ビジネスモデルはもちろん、そこで学んだのは、人の巻き込み方です。特に男性で年下の女性にマネジメントされるのは嫌だと感じる人はいると思います。伝え方がロジカルでないと納得できない人もいて、コミュニケーションに苦労したこともありました。
具体的には、四半期ごとに「方針」「戦略」「戦術」「アクションプラン」を説明する際、「なぜ」と問われてもロジカルに説明ができなかった。それまでは「私が思ったからそうなの!」のように押し通していたところがありましたが、そう言っても伝わらないし、腹落ちしてもらえないわけです。
納得してもらうために、それぞれを分解して公式化して、ロジカルに説明しきることに力を尽くしました。何度もやるうちに、しっかり伝わるようになっていったんです。また、事業の精度も上がりました。式ができているので、できないときには対策が打てますし、チームメンバーが自分で判断をして動ける。計画通りにいかなかった場合も、悪かった箇所が明確になります。

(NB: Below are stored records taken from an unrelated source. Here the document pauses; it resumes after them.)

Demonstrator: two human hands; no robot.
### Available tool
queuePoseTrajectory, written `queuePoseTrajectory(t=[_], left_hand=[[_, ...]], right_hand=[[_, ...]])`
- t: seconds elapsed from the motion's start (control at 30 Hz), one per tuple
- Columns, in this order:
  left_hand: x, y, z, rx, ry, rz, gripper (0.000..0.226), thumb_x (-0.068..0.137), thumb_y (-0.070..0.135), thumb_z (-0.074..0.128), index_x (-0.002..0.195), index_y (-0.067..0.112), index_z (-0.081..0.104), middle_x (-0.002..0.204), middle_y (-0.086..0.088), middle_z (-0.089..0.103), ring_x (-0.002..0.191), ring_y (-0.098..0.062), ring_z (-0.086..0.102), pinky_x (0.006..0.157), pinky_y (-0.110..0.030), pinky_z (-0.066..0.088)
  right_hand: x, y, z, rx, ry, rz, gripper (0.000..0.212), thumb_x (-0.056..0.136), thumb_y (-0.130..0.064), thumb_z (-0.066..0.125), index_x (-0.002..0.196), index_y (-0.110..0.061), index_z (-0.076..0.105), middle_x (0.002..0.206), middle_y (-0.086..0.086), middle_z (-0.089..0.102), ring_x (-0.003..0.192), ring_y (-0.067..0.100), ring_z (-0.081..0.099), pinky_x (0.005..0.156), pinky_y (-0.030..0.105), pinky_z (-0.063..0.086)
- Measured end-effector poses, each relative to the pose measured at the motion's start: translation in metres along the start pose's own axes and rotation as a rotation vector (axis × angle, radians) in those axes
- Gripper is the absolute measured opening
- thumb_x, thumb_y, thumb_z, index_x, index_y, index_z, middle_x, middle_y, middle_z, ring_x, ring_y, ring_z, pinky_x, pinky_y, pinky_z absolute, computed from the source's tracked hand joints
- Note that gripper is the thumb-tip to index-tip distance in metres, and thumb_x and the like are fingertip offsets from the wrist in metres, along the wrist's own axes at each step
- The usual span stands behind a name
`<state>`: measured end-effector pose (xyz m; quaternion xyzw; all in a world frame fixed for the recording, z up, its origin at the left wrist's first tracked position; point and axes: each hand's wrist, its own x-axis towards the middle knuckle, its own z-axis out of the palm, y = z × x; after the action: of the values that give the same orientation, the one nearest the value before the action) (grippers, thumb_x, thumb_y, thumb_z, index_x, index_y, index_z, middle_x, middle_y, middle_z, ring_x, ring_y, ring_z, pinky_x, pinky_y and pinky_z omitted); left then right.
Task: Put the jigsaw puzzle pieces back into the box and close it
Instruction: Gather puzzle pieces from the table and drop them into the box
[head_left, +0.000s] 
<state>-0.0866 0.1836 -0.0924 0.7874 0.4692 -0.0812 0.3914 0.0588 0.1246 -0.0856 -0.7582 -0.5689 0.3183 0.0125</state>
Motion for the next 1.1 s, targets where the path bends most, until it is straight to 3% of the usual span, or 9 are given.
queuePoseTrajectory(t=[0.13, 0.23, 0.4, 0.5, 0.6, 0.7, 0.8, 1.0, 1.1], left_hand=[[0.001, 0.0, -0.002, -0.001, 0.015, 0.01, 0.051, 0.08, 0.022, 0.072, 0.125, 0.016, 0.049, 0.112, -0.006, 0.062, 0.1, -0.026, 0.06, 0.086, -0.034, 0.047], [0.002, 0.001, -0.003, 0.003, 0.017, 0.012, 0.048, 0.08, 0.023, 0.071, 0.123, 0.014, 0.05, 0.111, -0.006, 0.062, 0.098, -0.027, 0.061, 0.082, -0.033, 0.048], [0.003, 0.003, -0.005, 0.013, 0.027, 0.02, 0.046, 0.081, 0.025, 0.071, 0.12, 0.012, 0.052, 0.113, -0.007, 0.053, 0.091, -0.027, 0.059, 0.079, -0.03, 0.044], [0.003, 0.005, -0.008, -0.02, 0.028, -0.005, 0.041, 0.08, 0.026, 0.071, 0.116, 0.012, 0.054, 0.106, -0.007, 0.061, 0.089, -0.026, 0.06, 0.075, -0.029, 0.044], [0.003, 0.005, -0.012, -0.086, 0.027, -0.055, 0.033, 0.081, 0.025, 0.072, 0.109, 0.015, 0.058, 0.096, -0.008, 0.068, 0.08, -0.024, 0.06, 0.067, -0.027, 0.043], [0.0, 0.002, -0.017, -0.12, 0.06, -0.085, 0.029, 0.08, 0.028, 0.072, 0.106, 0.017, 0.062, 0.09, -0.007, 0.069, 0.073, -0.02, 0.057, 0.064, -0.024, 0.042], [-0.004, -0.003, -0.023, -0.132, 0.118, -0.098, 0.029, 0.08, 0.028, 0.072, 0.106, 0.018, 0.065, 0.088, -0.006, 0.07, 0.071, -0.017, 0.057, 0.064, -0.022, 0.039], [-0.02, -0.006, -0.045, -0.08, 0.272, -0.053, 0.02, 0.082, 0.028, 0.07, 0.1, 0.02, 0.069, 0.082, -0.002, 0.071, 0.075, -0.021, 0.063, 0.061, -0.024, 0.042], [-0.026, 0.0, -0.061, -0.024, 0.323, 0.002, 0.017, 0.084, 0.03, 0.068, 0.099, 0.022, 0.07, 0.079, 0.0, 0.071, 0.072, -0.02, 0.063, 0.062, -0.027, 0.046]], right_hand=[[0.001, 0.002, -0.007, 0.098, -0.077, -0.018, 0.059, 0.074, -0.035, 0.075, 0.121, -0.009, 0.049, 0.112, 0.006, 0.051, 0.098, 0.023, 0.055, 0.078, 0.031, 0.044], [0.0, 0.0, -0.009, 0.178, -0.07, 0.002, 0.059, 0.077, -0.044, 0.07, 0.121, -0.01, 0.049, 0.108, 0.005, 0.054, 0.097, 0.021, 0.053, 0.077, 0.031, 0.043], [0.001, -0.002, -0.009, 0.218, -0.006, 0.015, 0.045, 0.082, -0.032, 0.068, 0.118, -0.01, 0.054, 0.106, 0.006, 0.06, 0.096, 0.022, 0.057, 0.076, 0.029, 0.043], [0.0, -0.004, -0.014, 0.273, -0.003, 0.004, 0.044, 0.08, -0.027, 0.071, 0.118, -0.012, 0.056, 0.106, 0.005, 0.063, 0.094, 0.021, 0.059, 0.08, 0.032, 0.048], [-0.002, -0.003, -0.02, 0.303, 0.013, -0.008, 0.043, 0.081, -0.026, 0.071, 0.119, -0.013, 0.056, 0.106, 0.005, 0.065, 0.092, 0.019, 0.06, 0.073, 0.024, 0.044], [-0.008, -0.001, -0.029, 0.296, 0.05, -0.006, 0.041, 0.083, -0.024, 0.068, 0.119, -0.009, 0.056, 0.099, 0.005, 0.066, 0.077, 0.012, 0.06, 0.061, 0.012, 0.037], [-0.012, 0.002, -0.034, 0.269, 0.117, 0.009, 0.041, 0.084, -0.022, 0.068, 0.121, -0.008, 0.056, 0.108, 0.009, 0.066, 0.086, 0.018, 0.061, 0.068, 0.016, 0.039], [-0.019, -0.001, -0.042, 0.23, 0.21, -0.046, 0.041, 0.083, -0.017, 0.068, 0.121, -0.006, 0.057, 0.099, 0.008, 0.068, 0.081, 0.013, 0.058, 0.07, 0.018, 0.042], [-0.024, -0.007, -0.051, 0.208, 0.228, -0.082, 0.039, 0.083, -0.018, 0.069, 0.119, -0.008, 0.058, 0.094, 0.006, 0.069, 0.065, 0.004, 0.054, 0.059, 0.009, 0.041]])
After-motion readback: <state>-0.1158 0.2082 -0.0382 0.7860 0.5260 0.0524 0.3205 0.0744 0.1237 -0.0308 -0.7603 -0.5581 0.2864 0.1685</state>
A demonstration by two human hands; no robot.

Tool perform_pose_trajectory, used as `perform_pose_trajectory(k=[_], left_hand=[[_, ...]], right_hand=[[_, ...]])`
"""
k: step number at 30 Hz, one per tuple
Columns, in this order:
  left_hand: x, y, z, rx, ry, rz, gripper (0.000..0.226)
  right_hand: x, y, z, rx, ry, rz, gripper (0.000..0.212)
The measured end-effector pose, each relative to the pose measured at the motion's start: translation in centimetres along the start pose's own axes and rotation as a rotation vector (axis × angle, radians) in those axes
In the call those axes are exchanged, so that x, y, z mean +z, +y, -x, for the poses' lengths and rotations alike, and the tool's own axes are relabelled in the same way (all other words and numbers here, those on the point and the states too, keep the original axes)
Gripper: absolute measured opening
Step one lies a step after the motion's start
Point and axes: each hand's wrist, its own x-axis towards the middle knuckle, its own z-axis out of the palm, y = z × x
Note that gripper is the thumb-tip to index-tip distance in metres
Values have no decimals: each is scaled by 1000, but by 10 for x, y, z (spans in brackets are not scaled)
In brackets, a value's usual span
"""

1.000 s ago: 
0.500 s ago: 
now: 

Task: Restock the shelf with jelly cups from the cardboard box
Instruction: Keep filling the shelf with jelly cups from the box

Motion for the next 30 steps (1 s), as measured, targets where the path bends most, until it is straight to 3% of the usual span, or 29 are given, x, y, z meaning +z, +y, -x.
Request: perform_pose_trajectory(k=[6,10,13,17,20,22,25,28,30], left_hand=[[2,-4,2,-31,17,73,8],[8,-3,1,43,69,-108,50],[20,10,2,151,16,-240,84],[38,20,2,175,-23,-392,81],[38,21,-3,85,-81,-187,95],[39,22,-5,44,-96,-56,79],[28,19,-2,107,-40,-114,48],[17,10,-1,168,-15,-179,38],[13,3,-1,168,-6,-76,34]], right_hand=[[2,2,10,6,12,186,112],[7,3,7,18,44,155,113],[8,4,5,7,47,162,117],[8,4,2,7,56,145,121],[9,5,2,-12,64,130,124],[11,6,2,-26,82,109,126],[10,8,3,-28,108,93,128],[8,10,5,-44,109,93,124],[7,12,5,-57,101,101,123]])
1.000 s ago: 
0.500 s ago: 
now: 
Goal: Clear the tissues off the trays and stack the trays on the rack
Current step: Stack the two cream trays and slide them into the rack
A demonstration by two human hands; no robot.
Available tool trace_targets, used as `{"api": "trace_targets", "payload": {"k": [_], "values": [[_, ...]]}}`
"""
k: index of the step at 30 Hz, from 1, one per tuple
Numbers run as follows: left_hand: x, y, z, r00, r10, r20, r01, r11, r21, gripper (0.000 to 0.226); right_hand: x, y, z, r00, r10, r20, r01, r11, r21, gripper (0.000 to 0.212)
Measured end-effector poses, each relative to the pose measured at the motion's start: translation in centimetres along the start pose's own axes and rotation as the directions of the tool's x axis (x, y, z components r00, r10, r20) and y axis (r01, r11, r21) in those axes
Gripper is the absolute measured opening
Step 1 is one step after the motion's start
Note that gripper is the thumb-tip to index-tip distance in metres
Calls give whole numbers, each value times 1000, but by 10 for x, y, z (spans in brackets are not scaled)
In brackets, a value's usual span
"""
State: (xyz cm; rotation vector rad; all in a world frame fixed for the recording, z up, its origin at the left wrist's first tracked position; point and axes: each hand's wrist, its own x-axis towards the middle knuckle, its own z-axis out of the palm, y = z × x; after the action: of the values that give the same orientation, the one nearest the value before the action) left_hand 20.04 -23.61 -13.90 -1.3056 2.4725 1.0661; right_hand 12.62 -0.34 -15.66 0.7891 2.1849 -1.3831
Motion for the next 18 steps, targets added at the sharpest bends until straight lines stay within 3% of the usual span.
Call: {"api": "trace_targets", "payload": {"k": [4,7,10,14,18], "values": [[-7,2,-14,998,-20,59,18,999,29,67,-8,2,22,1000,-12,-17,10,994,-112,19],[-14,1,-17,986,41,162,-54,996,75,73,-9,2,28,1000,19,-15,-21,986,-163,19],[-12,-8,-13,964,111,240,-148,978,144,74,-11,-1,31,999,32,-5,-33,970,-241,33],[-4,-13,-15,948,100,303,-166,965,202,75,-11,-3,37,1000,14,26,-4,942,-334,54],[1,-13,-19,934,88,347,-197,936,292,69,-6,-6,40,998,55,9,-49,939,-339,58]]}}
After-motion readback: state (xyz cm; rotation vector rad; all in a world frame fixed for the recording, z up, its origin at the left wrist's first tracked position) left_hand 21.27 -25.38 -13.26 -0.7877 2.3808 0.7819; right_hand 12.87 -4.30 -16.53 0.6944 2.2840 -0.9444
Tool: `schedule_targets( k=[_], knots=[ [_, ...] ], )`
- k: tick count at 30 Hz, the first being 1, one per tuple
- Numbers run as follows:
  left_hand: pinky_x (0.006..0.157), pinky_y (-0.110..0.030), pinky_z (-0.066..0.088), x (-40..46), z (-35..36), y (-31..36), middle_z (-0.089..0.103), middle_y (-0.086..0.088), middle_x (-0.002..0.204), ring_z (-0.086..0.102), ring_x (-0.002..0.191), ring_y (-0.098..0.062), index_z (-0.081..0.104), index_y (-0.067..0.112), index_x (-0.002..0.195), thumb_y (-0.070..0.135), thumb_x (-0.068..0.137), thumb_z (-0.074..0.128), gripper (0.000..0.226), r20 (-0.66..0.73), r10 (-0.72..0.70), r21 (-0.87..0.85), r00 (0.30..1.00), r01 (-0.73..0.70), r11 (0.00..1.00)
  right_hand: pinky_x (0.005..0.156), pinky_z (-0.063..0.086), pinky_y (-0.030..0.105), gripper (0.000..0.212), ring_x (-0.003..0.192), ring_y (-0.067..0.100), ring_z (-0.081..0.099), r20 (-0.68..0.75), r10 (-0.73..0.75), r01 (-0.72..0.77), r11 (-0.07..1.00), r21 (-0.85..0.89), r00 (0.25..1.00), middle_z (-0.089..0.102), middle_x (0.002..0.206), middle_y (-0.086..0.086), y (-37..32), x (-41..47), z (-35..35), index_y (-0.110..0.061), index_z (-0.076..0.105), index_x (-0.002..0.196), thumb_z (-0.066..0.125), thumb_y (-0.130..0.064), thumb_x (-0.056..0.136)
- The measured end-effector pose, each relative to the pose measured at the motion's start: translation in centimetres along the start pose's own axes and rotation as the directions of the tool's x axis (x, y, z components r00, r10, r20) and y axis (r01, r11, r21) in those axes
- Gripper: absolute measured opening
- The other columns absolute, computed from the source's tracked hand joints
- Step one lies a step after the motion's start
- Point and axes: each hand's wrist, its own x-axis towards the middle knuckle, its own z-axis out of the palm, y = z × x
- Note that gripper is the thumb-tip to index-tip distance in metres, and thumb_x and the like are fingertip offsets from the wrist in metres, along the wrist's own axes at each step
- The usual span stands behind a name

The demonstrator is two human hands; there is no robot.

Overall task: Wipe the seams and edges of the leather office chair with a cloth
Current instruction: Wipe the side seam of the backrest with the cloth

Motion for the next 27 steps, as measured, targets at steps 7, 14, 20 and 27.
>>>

ひたすらその訓練をしながら、後半は、担当役員だった宇佐美進典さんがCEOを務めるVOYAGE GROUPの仕事も兼任し、グループ内で事業をいくつも立ち上げました。市場やアセットを見ながら、ある程度アイデアが決まったら仮のプレスリリースを書き、それをもとに事業の壁打ちをしていきます。1年に1つのペースで、通算7つほど立ち上げました。
2018年からは、在日外国人向けの事業を手掛けているYOLO JAPANに参画、取締役COOとして2年弱従事。夫がブラジル人なので、いろいろな苦労を知っているだけに課題意識も強かったんですよね。大企業との提携や、マーケティング、イベント、セールス、カルチャーづくりなど、これまでのスキルを総動員して取り組みました。
「ワーママ」に関する意識の高まり
「パワーママプロジェクト」共同代表の4名(右から2番目が椿さん)。
さまざまな事業を立ち上げ、作り方や伸ばし方の学びは2周くらいした気がしています。その時点の問題を見つけ、解決するアプローチが得意だったのですが、もっとビジョナリーに、自分に密着した課題解決をしたいとも思っていました。
2012年に最初の子どもを産み、それからワーキングマザーに対する意識が高まりました。当時のワーキングマザーは「強くなければならない」といったムードがありましたが、周囲に話を聞くと「大変だけど楽しいよ」と言う人がほとんど。それなら、そういう情報をもっと公開していきたいと「パワーママプロジェクト」をスタートしたんです。
等身大の自分を伝えられるように、インタビューの形で記事にしていきました。そこに優秀な方たちが集まって大きくなっていき、「ワーママ・オブ・ザ・イヤー」というイベントに20社も協賛がついたり、内閣府の男女参画イベントに呼ばれ、当時の内閣府特命担当大臣である加藤勝信氏と懇談をしたり……。社会課題と向き合うことでガバメントにもアプローチできると知ったのは、貴重な経験でした。
大阪本社のYOLO JAPAN、大阪に通っていた時。
2020年4月にYOLO JPANを退任したあと、数社からご相談をいただき、6月ごろから「CxOインターン」のような活動をしています。これまでは1社にコミットしてチームで達成するほうが好きだし結果につながると思っていたのですが、実際に何社かお手伝いしてみて、同時に複数社を兼務するやりがいがに気が付きました。入って動いてみないと適任かどうかわからないので、「インターン」なんです。
周りを見てみると、尊敬している先輩方は、ひとつのことにとらわれず、とても多くのことをしているんですね。例えば、ファウンダーでありながら、教育に携わって、出版もしている。そんな方々を見ていると、ひとつの会社にこだわらなくていいって思えてきたんです。
新しい試みなので、やってみてうまくいかないこともあるかもしれない。それでも、何とかなると思っています。これまでもたくさん失敗してきて、それは必ず糧になっている。失敗こそが、財産になると思っています。